This exercise calls for duplicating every entry below exactly, without the images.
**** DATA PROVIDED
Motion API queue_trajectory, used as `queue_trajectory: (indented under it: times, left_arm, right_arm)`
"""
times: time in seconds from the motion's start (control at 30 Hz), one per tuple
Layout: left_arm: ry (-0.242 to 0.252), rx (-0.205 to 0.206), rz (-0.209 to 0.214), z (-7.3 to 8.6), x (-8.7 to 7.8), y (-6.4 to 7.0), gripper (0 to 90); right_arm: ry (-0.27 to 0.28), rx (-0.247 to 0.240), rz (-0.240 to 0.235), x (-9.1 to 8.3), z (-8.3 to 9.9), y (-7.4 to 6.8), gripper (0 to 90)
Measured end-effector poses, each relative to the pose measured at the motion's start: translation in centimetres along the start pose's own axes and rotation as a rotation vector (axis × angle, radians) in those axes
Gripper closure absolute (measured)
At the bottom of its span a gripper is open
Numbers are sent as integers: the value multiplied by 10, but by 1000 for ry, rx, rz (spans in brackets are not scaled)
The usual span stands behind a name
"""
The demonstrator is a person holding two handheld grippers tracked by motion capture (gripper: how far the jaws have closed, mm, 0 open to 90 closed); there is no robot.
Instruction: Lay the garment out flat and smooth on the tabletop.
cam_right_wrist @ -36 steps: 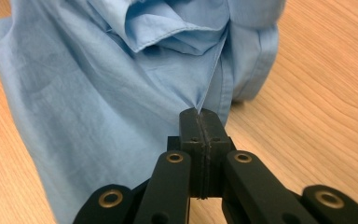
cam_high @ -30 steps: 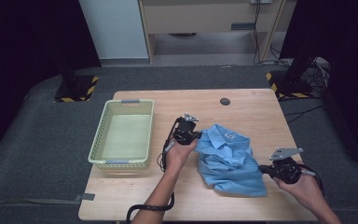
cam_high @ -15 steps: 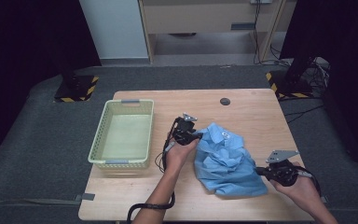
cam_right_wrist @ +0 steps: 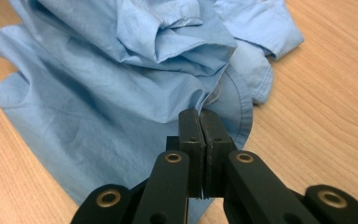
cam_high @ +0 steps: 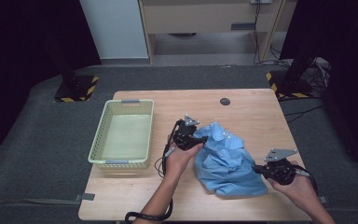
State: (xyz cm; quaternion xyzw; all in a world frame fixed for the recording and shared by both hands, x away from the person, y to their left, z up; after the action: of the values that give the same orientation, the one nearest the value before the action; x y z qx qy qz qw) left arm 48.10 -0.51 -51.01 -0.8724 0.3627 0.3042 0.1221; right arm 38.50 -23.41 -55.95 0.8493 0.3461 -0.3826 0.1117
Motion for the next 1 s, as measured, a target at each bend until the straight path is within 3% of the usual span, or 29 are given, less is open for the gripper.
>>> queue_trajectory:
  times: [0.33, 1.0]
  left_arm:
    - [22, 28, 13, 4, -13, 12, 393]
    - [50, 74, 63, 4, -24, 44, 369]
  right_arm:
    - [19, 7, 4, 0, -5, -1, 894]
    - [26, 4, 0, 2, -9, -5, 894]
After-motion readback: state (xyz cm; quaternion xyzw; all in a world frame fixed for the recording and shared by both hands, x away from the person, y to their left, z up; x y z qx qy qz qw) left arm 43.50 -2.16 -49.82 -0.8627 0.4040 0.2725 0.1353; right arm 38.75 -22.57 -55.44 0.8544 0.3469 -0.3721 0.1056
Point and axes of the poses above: each handheld gripper's, and its own axes: x roughly forward along the jaws, z roughly out of its underside, y roughly to its right, the point moved 9 cm from there along x, roughly forward along the jaws, and after that the axes turned 7 degrees about x, right-handed, at the moved point
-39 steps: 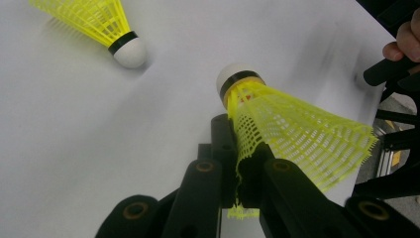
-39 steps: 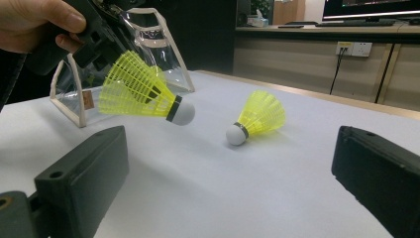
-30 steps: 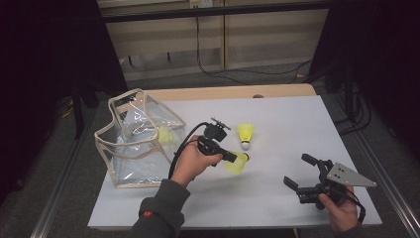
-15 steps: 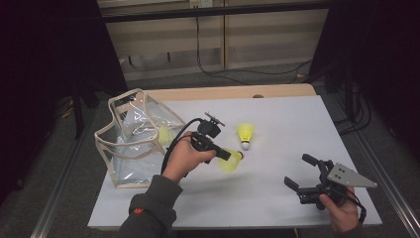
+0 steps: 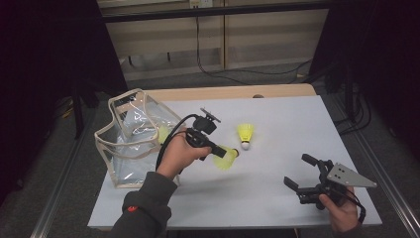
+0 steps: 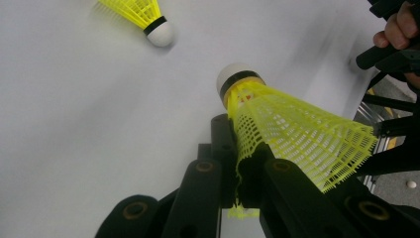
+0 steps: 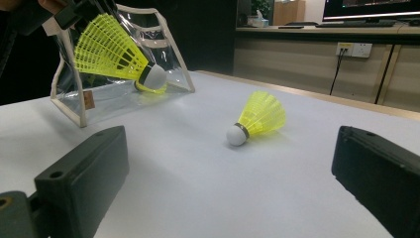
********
▸ **FINISHED EXERCISE**
Motion API queue_trajectory, used as `queue_trajectory: (indented under it: times, left_arm, right_arm)`
"""
times: time in seconds from the motion's start (control at 30 Hz), one per tuple
Layout: left_arm: ry (-0.242 to 0.252), rx (-0.205 to 0.206), rz (-0.209 to 0.214), z (-7.3 to 8.6), x (-8.7 to 7.8), y (-6.4 to 7.0), gripper (0 to 90); right_arm: ry (-0.27 to 0.28), rx (-0.247 to 0.240), rz (-0.240 to 0.235), x (-9.1 to 8.3), z (-8.3 to 9.9), y (-7.4 to 6.8), gripper (0 to 90)
Measured end-effector poses, each relative to the pose measured at the motion's start: translation in centimetres along the start pose's own axes and rotation as a rotation vector (axis × angle, radians) in those axes
Gripper closure absolute (measured)
At the bottom of its span a gripper is open
Numbers are sent as integers: the value multiplied by 10, but by 1000 for ry, rx, rz (spans in brackets are not scaled)
The usual span stands behind a name
"""
The demonstrator is a person holding two handheld grippers tracked by motion capture (gripper: how far the jaws have closed, mm, 0 open to 90 closed); there is no robot.
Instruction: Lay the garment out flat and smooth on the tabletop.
cam_right_wrist @ -36 steps: 
cam_high @ -30 steps: 
cam_high @ -15 steps: 
cam_right_wrist @ +0 steps: 
cam_high @ +0 steps: 
State: (xyz cm; quaternion xyzw; all in a world frame fixed for the recording and shared by both hands, x away from the person, y to their left, z up; after the action: of the values that give the same orientation, the one nearest the value before the action; x y z qx qy qz qw) left arm 48.10 -0.51 -51.01 -0.8724 0.3627 0.3042 0.1221; right arm 38.50 -23.41 -55.95 0.8493 0.3461 -0.3826 0.1117
Motion for the next 1 s, as measured, a target at each bend until the straight path is within 3% of the usual span, or 29 are given, less is open for the gripper.
>>> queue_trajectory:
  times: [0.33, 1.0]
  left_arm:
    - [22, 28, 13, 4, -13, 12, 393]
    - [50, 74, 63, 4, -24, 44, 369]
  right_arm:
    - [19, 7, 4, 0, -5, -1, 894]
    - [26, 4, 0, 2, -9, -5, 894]
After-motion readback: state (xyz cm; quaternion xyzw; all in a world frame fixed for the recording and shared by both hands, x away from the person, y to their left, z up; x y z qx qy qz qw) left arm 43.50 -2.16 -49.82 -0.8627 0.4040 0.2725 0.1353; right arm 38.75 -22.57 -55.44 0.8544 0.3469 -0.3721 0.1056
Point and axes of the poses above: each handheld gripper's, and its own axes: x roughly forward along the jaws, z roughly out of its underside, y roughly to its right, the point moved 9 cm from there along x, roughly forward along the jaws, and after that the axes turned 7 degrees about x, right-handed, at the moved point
-39 steps: 
-39 steps: 
-30 steps: 
-15 steps: 
+0 steps: 
+0 steps: 
+0 steps: 

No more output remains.